Instructions for the task →
Below are the records; copy each line in them that holds the word "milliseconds".

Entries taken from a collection
○ ○ ○ ○ ○ ○ ○

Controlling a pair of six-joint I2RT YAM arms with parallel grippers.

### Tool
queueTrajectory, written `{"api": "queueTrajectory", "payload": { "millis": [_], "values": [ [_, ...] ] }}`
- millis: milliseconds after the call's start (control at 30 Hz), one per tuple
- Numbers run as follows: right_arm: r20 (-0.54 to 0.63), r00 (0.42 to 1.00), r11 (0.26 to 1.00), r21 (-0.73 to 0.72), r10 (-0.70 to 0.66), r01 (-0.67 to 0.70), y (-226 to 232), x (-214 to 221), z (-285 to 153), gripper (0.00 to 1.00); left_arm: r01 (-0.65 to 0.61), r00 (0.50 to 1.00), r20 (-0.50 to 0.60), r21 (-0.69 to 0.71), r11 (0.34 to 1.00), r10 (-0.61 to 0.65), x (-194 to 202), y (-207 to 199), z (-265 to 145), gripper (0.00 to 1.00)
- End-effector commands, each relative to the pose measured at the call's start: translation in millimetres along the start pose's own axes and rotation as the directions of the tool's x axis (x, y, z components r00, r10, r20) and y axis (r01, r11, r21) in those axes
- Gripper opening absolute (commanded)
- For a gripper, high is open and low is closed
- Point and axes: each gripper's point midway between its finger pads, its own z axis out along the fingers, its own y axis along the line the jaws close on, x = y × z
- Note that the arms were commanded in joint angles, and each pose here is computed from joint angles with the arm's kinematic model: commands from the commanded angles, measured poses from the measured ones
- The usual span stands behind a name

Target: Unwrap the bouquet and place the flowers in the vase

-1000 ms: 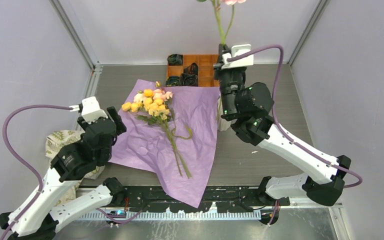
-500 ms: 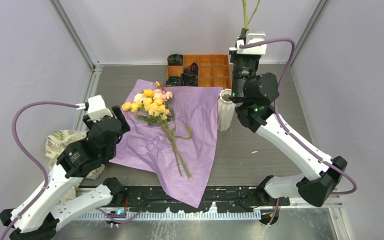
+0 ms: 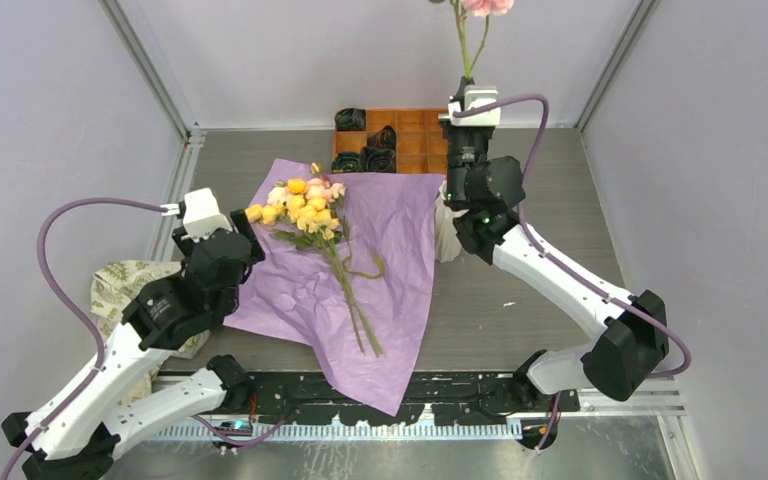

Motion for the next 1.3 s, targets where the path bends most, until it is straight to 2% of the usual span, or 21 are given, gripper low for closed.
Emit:
{"api": "queueTrajectory", "payload": {
  "millis": [0, 267, 333, 400, 533, 767, 1067, 1267],
  "values": [
    [0.063, 0.989, 0.990, 0.033, 0.132, -0.135, -13, -1, -17, 0.01, 0.047, 0.998, 0.041, -0.002, 0.999, -0.047, -9, -7, 5, 0.67],
    [-0.053, 0.976, 0.977, 0.024, 0.213, -0.212, -15, 52, -58, 0.01, 0.016, 1.000, 0.003, 0.023, 1.000, -0.016, 0, -23, 12, 0.65],
    [-0.079, 0.973, 0.976, 0.033, 0.217, -0.215, -18, 62, -66, 0.04, 0.019, 1.000, 0.000, 0.030, 0.999, -0.019, 1, -25, 12, 0.65],
    [-0.106, 0.970, 0.976, 0.042, 0.218, -0.215, -21, 70, -73, 0.13, 0.022, 1.000, -0.005, 0.036, 0.999, -0.022, 2, -27, 13, 0.65],
    [-0.161, 0.963, 0.977, 0.018, 0.214, -0.214, -19, 79, -83, 0.46, 0.032, 0.999, -0.015, 0.051, 0.998, -0.032, 6, -33, 14, 0.65],
    [-0.229, 0.945, 0.971, 0.004, 0.232, -0.238, -19, 89, -95, 0.73, 0.031, 0.998, -0.047, 0.076, 0.997, -0.028, 15, -44, 18, 0.65],
    [-0.276, 0.914, 0.954, 0.041, 0.297, -0.298, -43, 74, -115, 0.85, 0.029, 0.997, -0.081, 0.106, 0.994, -0.020, 24, -61, 24, 0.66],
    [-0.295, 0.883, 0.917, -0.049, 0.365, -0.396, -44, 51, -133, 0.91, 0.052, 0.987, -0.160, 0.199, 0.979, -0.019, 37, -91, 29, 0.66]
  ]
}}
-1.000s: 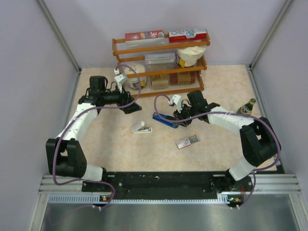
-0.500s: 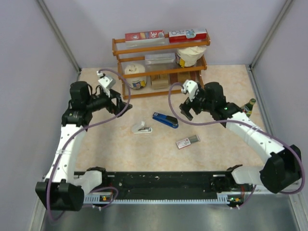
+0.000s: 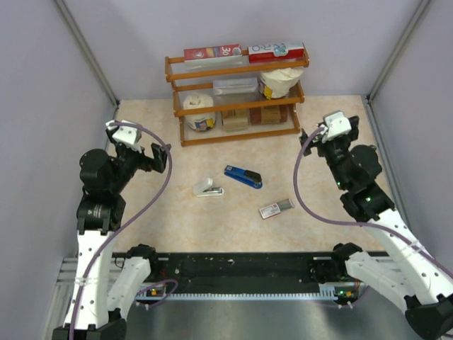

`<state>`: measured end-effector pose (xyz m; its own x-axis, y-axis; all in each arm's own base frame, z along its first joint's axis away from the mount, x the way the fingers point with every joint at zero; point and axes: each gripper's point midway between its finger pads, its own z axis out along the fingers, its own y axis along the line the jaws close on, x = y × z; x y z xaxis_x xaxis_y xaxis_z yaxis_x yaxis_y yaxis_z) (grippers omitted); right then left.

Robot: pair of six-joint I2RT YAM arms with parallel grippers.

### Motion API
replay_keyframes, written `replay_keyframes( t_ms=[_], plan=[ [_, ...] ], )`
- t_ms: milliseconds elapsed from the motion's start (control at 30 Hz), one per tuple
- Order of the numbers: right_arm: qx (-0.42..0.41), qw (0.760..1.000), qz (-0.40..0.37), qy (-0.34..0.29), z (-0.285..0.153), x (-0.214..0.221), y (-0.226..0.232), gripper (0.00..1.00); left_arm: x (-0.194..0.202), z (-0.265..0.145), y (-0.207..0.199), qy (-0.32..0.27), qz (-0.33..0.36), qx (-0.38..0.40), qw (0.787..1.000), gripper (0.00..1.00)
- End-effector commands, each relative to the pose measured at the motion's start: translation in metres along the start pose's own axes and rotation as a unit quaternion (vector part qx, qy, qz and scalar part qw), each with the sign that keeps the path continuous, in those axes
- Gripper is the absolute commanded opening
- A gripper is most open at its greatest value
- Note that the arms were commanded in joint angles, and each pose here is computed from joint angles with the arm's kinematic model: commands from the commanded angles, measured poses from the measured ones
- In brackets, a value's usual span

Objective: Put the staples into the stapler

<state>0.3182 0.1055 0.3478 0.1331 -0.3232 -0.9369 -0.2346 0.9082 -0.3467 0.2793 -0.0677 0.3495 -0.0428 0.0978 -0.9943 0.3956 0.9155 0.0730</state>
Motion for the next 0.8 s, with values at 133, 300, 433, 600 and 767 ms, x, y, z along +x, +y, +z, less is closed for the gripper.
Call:
replay_keyframes(
  t_ms=[133,300,433,600,767],
  plan=[
    [0.142,0.980,0.053,-0.126,-0.033,-0.050,-0.059,0.99,-0.020,-0.007,0.001,-0.038,0.009,-0.010,0.999,0.99],
    [0.151,0.977,0.053,-0.141,-0.039,-0.052,-0.062,0.99,-0.019,-0.009,-0.002,-0.038,0.012,-0.003,0.999,0.99],
    [0.153,0.976,0.053,-0.144,-0.040,-0.051,-0.063,0.99,-0.017,-0.008,-0.002,-0.036,0.011,-0.001,0.999,0.99],
    [0.162,0.975,0.053,-0.144,-0.039,-0.049,-0.064,0.99,-0.015,-0.007,-0.003,-0.036,0.010,0.001,0.999,0.99],
    [0.167,0.974,0.052,-0.145,-0.040,-0.048,-0.066,0.99,-0.012,-0.006,-0.002,-0.034,0.009,0.002,0.999,0.99]
  ],
)
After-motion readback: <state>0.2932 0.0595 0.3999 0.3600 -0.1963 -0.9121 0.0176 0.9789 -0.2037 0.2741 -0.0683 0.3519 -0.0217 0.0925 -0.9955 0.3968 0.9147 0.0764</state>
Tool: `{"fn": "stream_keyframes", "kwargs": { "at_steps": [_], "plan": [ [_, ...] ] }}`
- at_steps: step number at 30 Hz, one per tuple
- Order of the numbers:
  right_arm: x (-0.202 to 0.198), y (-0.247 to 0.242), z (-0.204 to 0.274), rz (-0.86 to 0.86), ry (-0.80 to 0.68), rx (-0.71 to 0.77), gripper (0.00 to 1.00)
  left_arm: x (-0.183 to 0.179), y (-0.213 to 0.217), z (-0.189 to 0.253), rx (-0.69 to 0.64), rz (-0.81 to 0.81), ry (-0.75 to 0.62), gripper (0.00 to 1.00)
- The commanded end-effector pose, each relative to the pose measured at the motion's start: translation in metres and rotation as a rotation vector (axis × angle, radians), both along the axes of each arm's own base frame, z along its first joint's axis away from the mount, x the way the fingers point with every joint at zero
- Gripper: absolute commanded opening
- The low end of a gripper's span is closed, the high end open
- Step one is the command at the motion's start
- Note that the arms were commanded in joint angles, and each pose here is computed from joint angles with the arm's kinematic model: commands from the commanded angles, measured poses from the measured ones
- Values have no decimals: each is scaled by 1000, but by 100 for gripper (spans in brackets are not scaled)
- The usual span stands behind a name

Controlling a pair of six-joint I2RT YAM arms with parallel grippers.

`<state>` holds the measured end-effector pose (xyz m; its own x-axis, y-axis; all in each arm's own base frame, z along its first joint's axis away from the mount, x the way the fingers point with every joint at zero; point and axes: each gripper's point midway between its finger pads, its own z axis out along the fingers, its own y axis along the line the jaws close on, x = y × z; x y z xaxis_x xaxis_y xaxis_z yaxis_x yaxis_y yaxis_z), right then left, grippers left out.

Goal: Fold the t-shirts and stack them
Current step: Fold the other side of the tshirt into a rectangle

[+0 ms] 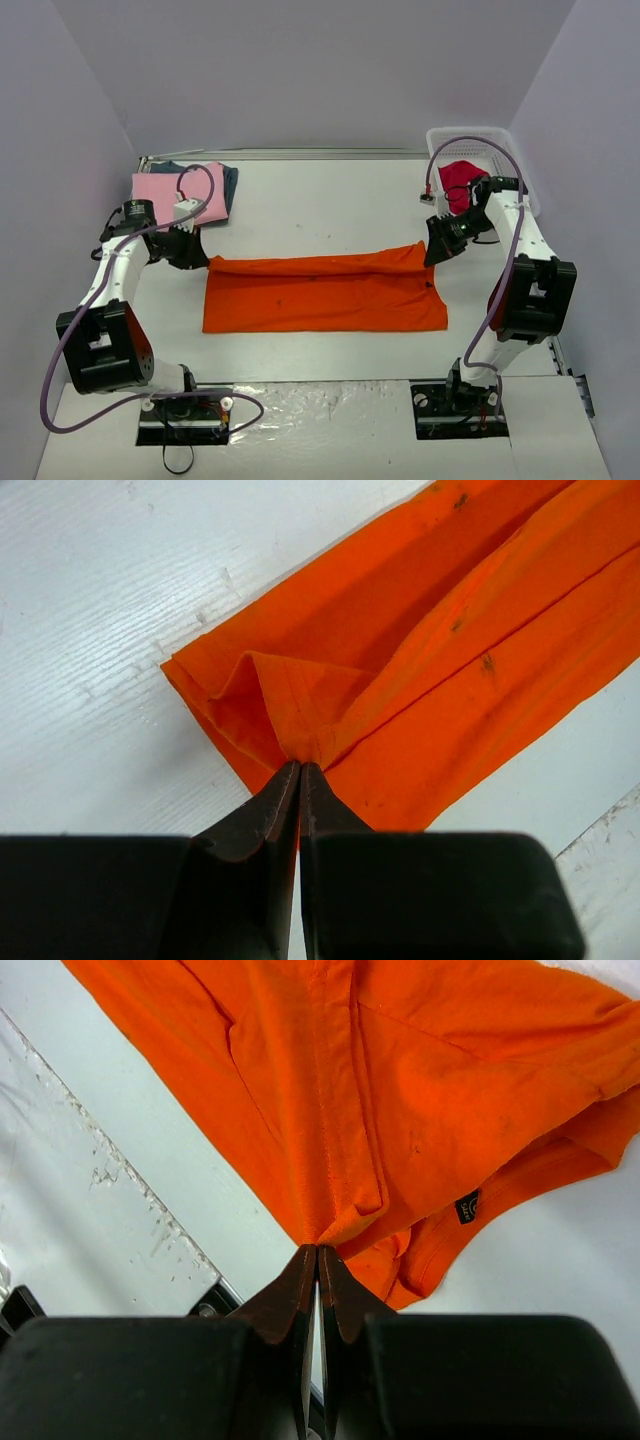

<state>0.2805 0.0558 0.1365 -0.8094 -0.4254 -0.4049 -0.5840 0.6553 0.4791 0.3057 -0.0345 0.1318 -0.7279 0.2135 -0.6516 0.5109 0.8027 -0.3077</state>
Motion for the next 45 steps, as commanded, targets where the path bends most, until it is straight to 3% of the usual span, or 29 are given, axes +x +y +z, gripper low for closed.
{"fn": "stream_keyframes", "kwargs": {
  "at_steps": [1, 9, 13, 15, 16, 21, 27, 34, 45],
  "plan": [
    [-24, -1, 7, 31, 28, -15, 0, -7, 3, 11, 33, -33, -47, 2],
    [-35, -4, 0, 60, 59, -28, 0, -15, 4, 3, 60, -54, -44, 2],
    [-43, -5, -10, 89, 109, -42, 0, -27, 1, 0, 70, -140, -52, 6],
    [-49, -3, -17, 110, 139, -49, 11, -37, -5, -1, 61, -218, -53, 21],
    [-53, -4, -22, 122, 158, -65, 24, -55, -10, 0, 54, -324, -48, 34],
    [-53, 2, -27, 162, 176, -75, 45, -79, -11, -4, 58, -480, -10, 42],
    [-20, 10, -17, 153, 122, -47, 44, -52, -15, 20, 9, -424, -49, 43],
    [17, 55, -40, 276, 153, 1, 42, 11, -9, 35, -46, -164, -58, 43],
    [40, 93, -71, 362, 191, 32, 40, 15, -7, 31, -55, -113, -47, 43]
  ]
}}
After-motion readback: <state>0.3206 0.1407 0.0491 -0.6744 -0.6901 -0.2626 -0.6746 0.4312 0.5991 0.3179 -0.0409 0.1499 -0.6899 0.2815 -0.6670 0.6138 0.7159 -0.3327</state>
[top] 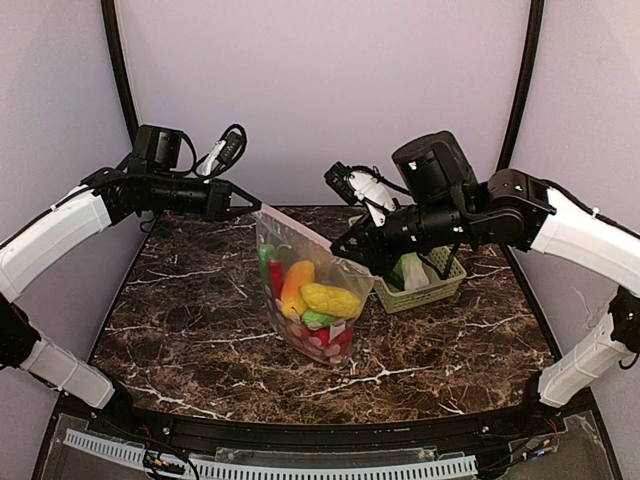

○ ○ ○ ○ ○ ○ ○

Task output →
- millis: milliseconds after the call's start (control at 30 Hz), one per tuple
- t_ms: milliseconds elapsed from the motion's start (control at 30 Hz), one per tuple

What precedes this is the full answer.